Bill Gates launches US$306 million in aid to boost African farmers
25 January 2008
DAVOS – Gates, who is stepping down as Microsoft chairman later this year, said the funds would go to organizations studying ways to use affordable techniques to improve yields that will enable small farmers – mainly women – in Africa to feed themselves and earn cash.
“Why do we think agriculture is so important?” Gates said. “Of the billion people who live on less than US$1 a day, three-quarters are small farmers. And often it is actually the woman who is doing her best to both create crops for eating and earn some cash to buy other things.”
He made his announcement after telling the annual meeting in the Swiss Alps of 2,500 political and corporate leaders to pursue a new kind of “creative capitalism,” working with governments and nonprofit groups to stem global poverty and spur more technological innovation for those left behind.

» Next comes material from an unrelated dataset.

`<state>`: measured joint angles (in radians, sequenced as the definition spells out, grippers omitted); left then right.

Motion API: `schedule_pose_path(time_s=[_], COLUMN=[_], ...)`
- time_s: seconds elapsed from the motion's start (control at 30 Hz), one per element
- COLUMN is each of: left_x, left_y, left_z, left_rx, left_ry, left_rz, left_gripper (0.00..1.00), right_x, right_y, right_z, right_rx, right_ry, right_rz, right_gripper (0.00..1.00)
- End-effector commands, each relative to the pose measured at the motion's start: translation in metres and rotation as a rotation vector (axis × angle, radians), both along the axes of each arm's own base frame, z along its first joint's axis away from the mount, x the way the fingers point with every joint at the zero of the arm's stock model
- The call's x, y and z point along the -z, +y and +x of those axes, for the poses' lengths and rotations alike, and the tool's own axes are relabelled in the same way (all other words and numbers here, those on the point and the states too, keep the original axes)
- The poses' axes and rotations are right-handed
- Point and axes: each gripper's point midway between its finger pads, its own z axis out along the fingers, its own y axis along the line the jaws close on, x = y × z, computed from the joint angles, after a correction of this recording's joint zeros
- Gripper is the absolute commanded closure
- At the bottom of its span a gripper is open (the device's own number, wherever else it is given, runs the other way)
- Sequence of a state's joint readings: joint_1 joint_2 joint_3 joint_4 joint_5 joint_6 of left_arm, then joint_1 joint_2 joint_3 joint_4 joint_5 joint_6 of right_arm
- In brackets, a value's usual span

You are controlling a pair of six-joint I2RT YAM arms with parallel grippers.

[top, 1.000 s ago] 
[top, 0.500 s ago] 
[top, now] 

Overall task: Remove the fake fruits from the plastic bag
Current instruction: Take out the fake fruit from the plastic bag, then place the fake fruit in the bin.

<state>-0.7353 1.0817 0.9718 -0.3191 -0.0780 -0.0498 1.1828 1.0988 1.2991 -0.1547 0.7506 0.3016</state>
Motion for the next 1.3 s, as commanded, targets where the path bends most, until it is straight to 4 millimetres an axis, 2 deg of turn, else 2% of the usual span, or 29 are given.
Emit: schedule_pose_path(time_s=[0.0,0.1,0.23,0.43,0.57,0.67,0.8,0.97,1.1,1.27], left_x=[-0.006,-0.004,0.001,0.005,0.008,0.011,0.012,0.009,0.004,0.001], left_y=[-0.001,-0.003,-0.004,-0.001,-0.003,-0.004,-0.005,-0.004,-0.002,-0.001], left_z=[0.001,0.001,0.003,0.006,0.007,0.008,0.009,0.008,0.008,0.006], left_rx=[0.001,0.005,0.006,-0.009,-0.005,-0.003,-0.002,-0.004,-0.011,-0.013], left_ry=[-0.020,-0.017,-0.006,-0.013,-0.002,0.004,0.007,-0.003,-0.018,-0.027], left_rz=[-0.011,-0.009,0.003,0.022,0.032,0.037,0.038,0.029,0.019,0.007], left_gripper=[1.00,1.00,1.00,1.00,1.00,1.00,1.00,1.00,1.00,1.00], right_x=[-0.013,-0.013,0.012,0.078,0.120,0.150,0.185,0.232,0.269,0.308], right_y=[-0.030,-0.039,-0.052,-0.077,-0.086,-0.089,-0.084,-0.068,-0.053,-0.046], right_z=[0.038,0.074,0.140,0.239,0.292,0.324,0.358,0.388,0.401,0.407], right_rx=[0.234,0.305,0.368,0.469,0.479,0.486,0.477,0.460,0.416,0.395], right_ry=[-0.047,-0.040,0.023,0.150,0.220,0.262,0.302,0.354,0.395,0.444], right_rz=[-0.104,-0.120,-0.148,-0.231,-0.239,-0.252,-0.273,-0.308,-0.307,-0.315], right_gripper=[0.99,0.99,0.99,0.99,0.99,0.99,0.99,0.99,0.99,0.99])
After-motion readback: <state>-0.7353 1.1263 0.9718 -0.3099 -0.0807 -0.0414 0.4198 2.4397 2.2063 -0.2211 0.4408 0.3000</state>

He came up with his own example on Friday. He told reporters that he and his wife had decided that agriculture should join health care for the poor as one of their foundation’s main projects.

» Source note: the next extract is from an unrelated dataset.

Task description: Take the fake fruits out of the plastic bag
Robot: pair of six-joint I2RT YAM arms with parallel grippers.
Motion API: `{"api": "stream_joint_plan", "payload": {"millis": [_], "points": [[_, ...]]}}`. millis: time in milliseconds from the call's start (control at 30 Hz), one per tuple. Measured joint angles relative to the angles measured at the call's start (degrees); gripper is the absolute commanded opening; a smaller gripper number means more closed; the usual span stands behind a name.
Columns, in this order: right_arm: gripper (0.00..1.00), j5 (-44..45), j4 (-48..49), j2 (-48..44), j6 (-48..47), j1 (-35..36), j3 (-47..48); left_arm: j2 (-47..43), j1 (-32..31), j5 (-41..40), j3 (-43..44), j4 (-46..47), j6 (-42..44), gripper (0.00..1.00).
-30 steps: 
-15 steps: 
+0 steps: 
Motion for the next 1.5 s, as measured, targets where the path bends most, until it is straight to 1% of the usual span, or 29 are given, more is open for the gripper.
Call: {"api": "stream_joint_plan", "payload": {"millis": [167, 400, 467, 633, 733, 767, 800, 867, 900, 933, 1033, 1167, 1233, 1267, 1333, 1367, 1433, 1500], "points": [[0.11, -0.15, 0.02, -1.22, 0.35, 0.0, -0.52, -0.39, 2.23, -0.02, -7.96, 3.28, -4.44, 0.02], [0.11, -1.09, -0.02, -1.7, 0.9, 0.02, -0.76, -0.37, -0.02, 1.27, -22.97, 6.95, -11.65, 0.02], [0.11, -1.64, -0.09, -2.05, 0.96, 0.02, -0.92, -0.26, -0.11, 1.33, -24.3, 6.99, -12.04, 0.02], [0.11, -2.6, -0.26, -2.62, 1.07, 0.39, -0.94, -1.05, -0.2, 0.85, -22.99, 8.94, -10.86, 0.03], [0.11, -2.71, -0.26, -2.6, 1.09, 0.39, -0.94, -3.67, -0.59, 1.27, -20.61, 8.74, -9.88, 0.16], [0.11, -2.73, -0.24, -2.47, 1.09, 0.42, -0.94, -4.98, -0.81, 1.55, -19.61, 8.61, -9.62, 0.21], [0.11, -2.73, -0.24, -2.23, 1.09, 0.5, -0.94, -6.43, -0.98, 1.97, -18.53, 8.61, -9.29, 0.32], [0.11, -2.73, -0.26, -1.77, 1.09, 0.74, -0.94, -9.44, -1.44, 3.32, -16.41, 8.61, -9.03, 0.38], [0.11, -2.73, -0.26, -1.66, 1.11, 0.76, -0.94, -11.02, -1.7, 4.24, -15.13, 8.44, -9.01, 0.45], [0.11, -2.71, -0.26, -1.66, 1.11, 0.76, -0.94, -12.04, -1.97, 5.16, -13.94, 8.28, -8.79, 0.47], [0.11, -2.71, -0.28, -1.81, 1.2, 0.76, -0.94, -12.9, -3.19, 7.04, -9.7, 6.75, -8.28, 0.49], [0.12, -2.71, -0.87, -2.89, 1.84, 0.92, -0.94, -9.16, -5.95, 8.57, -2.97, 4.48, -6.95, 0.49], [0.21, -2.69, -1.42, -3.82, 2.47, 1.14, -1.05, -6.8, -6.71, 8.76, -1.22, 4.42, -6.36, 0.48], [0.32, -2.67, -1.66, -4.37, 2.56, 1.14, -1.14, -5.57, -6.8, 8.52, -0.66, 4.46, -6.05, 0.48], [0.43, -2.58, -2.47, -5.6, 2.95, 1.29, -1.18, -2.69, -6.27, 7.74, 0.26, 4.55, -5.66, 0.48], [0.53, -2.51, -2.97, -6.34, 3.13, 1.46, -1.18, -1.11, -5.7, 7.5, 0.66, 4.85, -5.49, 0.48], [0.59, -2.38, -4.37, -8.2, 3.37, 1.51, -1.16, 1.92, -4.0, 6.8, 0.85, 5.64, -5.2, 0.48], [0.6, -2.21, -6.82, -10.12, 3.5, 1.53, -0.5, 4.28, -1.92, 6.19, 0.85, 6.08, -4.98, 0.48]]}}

The new project of the Bill & Melinda Gates Foundation is to work with specialized organizations to provide small-scale farmers with appropriate seeds, fertilizers and water-management knowledge to boost yields. Governments in the areas can help by supporting the training, he said.

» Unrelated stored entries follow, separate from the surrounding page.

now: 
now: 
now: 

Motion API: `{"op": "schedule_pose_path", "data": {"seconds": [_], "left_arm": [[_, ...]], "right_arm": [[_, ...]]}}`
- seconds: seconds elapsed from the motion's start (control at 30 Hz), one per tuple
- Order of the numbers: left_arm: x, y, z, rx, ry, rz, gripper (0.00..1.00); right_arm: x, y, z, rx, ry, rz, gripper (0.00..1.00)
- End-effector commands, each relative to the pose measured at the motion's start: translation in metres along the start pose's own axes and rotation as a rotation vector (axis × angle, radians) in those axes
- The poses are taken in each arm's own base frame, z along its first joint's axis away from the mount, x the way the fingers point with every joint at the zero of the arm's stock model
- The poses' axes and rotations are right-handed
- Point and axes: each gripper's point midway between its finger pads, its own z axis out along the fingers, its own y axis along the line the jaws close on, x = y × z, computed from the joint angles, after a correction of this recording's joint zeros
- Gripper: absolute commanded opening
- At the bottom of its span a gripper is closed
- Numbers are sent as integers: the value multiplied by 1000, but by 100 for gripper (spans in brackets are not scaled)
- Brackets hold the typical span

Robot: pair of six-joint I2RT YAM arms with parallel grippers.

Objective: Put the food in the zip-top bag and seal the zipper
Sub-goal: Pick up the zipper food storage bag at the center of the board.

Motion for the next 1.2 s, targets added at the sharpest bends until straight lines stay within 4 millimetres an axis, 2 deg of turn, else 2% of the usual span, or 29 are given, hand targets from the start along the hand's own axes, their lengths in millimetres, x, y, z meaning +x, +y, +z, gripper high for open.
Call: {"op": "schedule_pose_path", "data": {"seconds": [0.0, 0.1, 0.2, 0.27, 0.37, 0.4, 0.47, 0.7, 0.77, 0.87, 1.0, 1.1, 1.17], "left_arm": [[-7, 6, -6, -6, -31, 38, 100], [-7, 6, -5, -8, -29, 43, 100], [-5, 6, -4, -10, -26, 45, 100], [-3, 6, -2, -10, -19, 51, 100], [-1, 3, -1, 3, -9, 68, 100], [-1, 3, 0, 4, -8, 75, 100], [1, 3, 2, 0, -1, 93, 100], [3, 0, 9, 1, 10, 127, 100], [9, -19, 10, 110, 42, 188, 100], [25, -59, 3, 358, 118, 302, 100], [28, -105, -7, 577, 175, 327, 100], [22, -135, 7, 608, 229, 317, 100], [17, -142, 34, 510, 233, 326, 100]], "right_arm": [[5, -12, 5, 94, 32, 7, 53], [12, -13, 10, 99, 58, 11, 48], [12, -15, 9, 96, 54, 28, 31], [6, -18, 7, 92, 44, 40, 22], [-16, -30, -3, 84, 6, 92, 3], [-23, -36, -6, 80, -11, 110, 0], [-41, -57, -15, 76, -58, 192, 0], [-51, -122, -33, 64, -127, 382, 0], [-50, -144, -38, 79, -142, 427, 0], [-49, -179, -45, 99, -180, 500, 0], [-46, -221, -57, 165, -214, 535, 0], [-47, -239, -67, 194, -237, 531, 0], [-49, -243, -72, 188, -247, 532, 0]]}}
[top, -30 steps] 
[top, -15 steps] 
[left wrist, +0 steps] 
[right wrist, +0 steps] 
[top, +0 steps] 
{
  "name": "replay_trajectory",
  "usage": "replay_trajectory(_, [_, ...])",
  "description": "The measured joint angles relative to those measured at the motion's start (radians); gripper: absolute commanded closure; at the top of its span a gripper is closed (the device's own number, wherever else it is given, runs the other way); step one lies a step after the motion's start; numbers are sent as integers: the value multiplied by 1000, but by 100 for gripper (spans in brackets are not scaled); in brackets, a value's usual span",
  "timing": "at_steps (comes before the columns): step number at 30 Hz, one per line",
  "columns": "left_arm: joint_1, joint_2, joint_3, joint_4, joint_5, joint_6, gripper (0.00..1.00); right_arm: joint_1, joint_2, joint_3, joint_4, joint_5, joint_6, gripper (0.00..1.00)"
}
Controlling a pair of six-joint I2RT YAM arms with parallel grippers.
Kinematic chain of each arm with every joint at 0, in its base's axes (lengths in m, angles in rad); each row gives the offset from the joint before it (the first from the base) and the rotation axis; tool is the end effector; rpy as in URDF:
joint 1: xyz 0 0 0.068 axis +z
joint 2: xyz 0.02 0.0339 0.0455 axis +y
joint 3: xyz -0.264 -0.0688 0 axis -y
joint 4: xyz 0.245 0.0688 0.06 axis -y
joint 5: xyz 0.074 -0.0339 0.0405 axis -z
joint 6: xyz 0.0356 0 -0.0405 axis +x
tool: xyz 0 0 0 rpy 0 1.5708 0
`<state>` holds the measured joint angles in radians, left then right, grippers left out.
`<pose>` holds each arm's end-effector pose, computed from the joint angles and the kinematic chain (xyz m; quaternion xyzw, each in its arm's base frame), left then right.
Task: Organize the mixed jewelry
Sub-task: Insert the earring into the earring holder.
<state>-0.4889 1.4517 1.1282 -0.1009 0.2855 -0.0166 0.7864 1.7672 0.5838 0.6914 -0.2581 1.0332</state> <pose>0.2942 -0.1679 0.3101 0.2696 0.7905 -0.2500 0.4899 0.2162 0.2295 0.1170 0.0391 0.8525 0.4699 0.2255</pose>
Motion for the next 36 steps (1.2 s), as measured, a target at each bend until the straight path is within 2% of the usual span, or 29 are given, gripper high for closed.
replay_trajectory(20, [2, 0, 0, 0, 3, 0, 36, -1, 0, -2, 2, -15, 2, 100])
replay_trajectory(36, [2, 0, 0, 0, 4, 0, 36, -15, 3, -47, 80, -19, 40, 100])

The money comes on top of the US$350 million spent by the foundation over the past year and a half to study why hunger has been increasing in Africa even though Asian countries and others have made great progress in food production.
World Bank President Robert Zoellick, who joined Gates at the announcement, said, “This initiative is especially timely. We’re now in a period of very high food as well as energy prices.”
Enabling people to feed themselves who otherwise would be unable to afford food will help break a vicious cycle in which hunger creates more poverty, Zoellick said. The grants are valuable but unusual because improving agriculture is relatively neglected in global aid, he said.
“Gains in agriculture have three times the effect of poverty reduction than gains in other sectors do,” Zoellick said.
Gates said it would take several years to see significant results from the project.
Some gains will be seen in two years, he said. “But in terms of a large number of smallholders, it takes us about five years to … get to significant numbers.”
He told The Associated Press that he did not expect the current economic slowdown to have a major impact on the project.
“Efforts like this are important independent of what’s happening short-term in the economy,” Gates said.
The grants will be spread over a number of projects with the Alliance for a Green Revolution in Africa receiving US$164.5 million for a soil health program in much of sub-Saharan Africa.
Other projects include programs to improve storage, processing and delivery of milk in Bangladesh and East Africa, teach Indian farmers how to use “microirrigation” conserving limited water supplies and help farmers in Africa and South Asia use stress-tolerant rice.
Another project will help farmers in East Africa produce and sell high-quality coffee in world markets.